Josh Frydenberg and George Christensen (Images: AAP)

This week, we appoint two co-winners to be crammed into the comically tiny Clown of the Week car.

Neither recipient — Treasurer Josh Frydenberg and backbencher George Christensen, the free marketeers championing an inquiry into banks pulling back from mining projects — qualify for the full award on their own.

Christensen gets only half the award because anyone who pays attention to him expects nothing more than this — the free market is just like free speech, a concept of upmost importance until it gives you literally any outcome you don’t like.

Frydenberg meanwhile gets a reduced sentence on account of a better than expected Mid-Year Economic and Fiscal Outlook, a reminder that, for all the ideological warfare that took place under cover of COVID-19, there was much from the government this year that was at the very least rational, and glances elsewhere show how bad things could be on a lot of levels.

On the other hand, that’s the whole problem; Frydenberg is supposed to be better. For the longest time, the treasurer earned his “future PM” tag by presenting himself as a basically consistent conservative, a canny politician but someone who could be argued with on ideas.

But across 2020, with his greater proximity to power and the time in the spotlight that comes with it, he’s slid dispiritingly.

First there was his relentless partisan attacks on the Andrews government during Victoria’s lockdown, stooping to exploit the suicide of a friend of a friend in the search for political points, a grubby flourish which got him a few headlines and did precisely fuck-all for the people of his home state.
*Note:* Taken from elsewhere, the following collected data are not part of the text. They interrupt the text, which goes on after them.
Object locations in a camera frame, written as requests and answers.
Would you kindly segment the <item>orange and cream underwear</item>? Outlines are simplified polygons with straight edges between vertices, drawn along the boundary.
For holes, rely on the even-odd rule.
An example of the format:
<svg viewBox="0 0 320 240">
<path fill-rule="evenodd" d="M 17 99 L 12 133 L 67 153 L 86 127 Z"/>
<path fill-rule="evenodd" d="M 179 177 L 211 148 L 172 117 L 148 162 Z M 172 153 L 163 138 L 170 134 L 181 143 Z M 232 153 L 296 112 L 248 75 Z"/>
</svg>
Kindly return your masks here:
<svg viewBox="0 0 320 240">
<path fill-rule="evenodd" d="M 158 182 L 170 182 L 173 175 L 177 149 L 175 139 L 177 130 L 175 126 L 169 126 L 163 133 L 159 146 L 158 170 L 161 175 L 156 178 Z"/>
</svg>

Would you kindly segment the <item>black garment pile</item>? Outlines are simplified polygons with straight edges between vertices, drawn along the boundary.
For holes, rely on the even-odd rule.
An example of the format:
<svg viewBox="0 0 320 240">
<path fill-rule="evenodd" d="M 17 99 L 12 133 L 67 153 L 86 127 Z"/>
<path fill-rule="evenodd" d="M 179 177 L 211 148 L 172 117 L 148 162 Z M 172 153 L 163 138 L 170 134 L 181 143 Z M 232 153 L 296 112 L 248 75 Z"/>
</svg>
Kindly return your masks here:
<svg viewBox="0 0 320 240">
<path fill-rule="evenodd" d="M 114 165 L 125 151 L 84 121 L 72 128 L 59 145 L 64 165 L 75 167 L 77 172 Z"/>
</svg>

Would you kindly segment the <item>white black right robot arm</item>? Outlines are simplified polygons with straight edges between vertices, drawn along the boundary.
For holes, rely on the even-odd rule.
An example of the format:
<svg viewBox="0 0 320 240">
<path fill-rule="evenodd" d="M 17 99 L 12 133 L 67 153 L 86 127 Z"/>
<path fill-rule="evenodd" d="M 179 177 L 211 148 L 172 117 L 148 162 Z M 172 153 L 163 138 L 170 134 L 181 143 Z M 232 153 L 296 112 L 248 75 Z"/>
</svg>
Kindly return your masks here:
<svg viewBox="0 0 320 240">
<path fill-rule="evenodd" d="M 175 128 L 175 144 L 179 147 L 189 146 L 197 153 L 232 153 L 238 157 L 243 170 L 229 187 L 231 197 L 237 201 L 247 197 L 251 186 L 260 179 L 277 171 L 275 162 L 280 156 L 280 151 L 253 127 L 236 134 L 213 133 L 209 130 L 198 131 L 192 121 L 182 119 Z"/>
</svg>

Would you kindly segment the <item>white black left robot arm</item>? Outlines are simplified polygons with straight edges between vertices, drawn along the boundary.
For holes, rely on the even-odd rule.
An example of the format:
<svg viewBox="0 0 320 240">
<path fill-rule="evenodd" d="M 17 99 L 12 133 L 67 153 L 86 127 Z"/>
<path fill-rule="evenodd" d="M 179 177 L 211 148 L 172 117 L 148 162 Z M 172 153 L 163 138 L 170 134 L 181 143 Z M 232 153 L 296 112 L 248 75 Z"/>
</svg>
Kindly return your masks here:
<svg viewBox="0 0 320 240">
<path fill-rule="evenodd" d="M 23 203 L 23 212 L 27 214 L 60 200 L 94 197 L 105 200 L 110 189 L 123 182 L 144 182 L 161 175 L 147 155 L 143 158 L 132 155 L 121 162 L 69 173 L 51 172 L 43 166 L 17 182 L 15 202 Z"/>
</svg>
Further, his apparent concern for mental health at the same time as cutting JobSeeker back below poverty levels was a joke.
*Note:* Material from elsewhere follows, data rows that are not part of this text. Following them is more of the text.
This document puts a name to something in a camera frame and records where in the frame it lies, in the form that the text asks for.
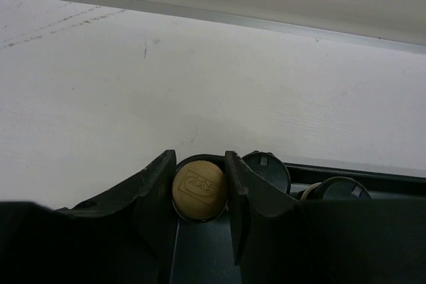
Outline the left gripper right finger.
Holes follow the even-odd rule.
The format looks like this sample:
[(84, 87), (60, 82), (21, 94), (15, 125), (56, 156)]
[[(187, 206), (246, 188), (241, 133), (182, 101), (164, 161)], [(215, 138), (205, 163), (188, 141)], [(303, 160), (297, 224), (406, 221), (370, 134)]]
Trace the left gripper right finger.
[(225, 153), (234, 261), (238, 266), (291, 265), (298, 257), (291, 217), (296, 200), (257, 175), (242, 157)]

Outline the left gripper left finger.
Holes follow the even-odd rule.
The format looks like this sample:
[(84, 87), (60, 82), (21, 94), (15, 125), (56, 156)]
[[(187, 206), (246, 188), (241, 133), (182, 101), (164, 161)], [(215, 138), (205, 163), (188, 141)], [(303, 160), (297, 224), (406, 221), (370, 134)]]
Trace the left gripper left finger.
[(172, 180), (176, 153), (166, 150), (147, 167), (72, 209), (71, 239), (91, 283), (168, 283), (176, 241)]

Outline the small dark spice jar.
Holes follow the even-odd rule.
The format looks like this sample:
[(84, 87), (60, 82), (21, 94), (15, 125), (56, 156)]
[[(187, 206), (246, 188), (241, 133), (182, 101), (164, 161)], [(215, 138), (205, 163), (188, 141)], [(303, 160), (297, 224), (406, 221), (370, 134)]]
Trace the small dark spice jar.
[(291, 178), (286, 165), (271, 152), (253, 151), (242, 157), (248, 167), (281, 192), (290, 193)]

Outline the yellow-label bottle tan cap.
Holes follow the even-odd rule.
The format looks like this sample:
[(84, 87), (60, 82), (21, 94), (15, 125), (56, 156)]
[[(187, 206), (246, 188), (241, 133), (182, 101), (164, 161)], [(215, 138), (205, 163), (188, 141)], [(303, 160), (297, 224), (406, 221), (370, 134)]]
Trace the yellow-label bottle tan cap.
[(172, 204), (189, 223), (206, 223), (220, 217), (228, 204), (224, 157), (197, 154), (177, 164), (172, 181)]
And now this: lending credibility to a plan that has the government grilling the financial sector for their commercial decisions.
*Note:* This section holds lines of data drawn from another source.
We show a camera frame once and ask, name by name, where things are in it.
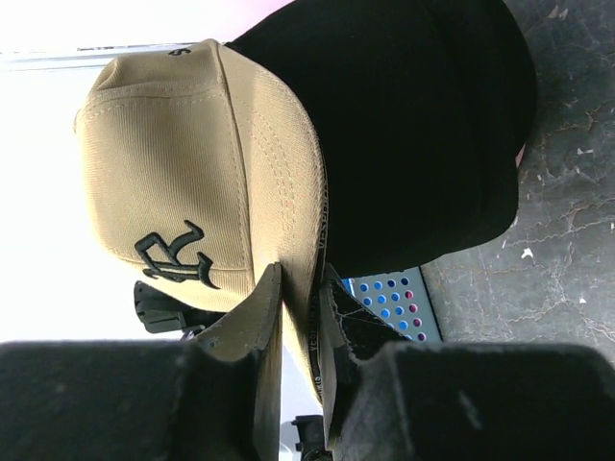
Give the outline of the pink cap with R logo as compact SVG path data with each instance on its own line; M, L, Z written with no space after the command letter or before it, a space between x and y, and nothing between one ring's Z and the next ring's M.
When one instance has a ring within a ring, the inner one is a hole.
M515 157L515 165L516 168L519 168L521 165L521 162L524 158L524 154L525 154L525 150L526 150L526 145L523 145L522 148L520 149L520 151L518 152L518 154Z

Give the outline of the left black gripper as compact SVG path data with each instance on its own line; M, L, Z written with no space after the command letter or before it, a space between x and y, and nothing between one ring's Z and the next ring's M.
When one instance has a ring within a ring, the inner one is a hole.
M135 283L134 304L136 316L153 334L180 331L183 336L196 336L225 316L191 307L142 281Z

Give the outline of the tan cap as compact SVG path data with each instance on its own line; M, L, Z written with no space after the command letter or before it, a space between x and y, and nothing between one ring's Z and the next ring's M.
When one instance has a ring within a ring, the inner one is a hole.
M142 281L229 312L281 265L283 340L320 396L326 169L286 83L212 39L126 54L101 71L74 131L92 230Z

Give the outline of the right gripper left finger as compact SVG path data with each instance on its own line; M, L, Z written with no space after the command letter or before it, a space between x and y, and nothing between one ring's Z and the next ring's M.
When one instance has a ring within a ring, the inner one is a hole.
M5 460L275 460L282 278L189 341L7 343Z

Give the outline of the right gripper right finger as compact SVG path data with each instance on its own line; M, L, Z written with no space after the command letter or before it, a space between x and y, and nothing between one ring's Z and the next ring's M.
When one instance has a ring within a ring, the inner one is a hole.
M320 288L327 447L336 460L610 460L614 370L568 344L412 341Z
As Janine Perrett reminded us, this is the man who called the idea of a royal commission into the banking sector a “reckless distraction” and a “populist whinge”. Lest we forget what the commission he fought against ended up revealing — bribes, regulators repeatedly mislead, the dead being charged for financial advice.

One would think this history might give him pause. But it appears Frydenberg, like his colleagues, has learnt the great lesson of politics in 2020 — the greatest superpower a politician can have is not great charisma, work ethic, organisational sense or policy vision. It is simply the inability to feel shame.

He and Christensen deserve one another.